Fourteenth Sunday after Pentecost | Luke 13:10-17
[Note: There is a link below to the UNICEF website, or you may reach it here. ]
An odd thing happens when you bend to help a child, or reach out to the disadvantaged, the weak , the disenfranchised, the poor, the victims and objects of prejudice and oppression. In the eyes of the oppressors and the prejudiced, you become one of the people you are trying to help. You are labeled, circumscribed, tossed into a category. Objectified.
Bigots always give themselves away, revealing their prejudices by the labels they place on others. They cannot fathom the idea that a person might support, admire, and befriend people who are unlike herself. Insidious, quiet, even otherwise unrecognized bigotry, in oneself or in someone else, can always be identified by the brush used to apply hatred and fear and by the labels applied to other people.
It works like this. Suppose you speak up about helping refugees from Syria or Africa. People who dislike the refugees will paint you either as someone with ties to people from those regions or as someone with a liberal political agenda. Those things might be true or they might not, but it is just as likely that you saw people who needed help, children who lacked proper places to sleep and food to eat, places to be safe, and you decided to help. It doesn’t make you a refugee, though it does make you a decent human being.
Suppose you speak up about discrimination against the LGBTQ community. People who discriminate against or dislike or disapprove of LGBTQ people will decide that you must be part of that community, though you may simply respect them as people, with the same rights and privileges and dignity as yourself, gay or not. While it is an honor to be accepted by the LGBTQ community, supporting gay rights does not make you gay, any more than helping the poor makes you poor, any more than feeding a starving child makes you a starving child, any more than listening to Mozart or reading Einstein makes you brilliant (although it doesn’t hurt.)
A very important point goes along with these ideas, and it is that there is nothing wrong with being a member of any of these groups — except for being one of the group who hate. That is the essential insanity of the response of oppression and bigotry. If you are a refugee, or poor, or a gay person experiencing discrimination, or a child needing food and shelter, you are still, of course and without question, a person with inalienable worth, value, and dignity. Neither my help nor the lack of it can change someone else’s inherent worth and value as a human being.
Identifying that a person’s circumstance needs to be changed—whether it is due to poverty, displacement, discrimination, natural disaster, or even plain bad choices—is a process of recognizing that each person suffering those needs is at least as valued and of at least as much worth in the eyes of God as those people who are able to help change these circumstances.

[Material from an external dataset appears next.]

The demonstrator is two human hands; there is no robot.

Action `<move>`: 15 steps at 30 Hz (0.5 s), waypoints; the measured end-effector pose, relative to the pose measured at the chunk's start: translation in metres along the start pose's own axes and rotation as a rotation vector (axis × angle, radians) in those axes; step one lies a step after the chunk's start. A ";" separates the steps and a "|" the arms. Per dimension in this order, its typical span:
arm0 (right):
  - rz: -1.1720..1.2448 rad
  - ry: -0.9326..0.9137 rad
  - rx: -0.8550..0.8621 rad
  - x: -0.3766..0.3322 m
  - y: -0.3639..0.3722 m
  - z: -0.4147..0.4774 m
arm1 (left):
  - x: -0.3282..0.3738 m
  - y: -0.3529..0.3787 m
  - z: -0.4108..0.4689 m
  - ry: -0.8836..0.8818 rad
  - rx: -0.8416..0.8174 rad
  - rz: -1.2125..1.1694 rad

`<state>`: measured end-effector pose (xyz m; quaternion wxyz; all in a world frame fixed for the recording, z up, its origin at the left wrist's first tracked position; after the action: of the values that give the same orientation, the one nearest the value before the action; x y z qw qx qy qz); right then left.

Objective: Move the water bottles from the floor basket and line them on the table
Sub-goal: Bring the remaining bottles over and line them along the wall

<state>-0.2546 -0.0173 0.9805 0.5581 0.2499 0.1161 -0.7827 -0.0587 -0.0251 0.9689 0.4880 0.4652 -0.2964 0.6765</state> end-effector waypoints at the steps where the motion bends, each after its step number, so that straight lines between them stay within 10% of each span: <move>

A woman came to the synagogue on the sabbath. She had been bent over, unable to stand up straight (something basic to humanity) for many years. Jesus called her over, touched her, and healed her. The leader of the synagogue was indignant that Jesus had worked a miracle on the day of rest.
Religion is what happens when we try to control the wildfire of faith.
We might wonder about Jesus interrupting his teaching to talk to a woman, even touch a woman and a sick woman at that, in the middle of a first century male-dominated religious gathering. By the simple fact of being a woman, her standing was questionable. By her being sick, a likewise sick religion would see her as judged by God. Both she and the community around her need healing. Jesus not only does not mind whether anyone takes offense, whether what he does follows the rules and etiquette of the synagogue, he goes out of his way to describe the woman’s ailment as a thing of evil rather than a judgment from God.
The gospels repeatedly tell stories of Jesus reaching out to the less fortunate, of associating with people who were victims of prejudice and discrimination. He befriended tax collectors, prostitutes, simple workers, poor people, housewives, as well and as easily as he associated with Nicodemus, a wealthy member of Jewish society. The prejudices and opinions of any of these people, rich or poor or respected or despised, had no bearing on the worth and dignity Jesus saw in each of them. He did not care what brush they might use to paint him or what labels his critics might use to slander him. The labels and the prejudices they represented remained the problem of the people who used them. Jesus only ever labeled one group—the hypocrites.
Come back on ordinary days, the leader of that synagogue tried to tell everyone. Come back and be healed on a day that is not the sabbath. Jesus thought differently. So long as we see people in need, every day is the sabbath. There is no such thing as an ordinary person, and there is no such thing as an ordinary day.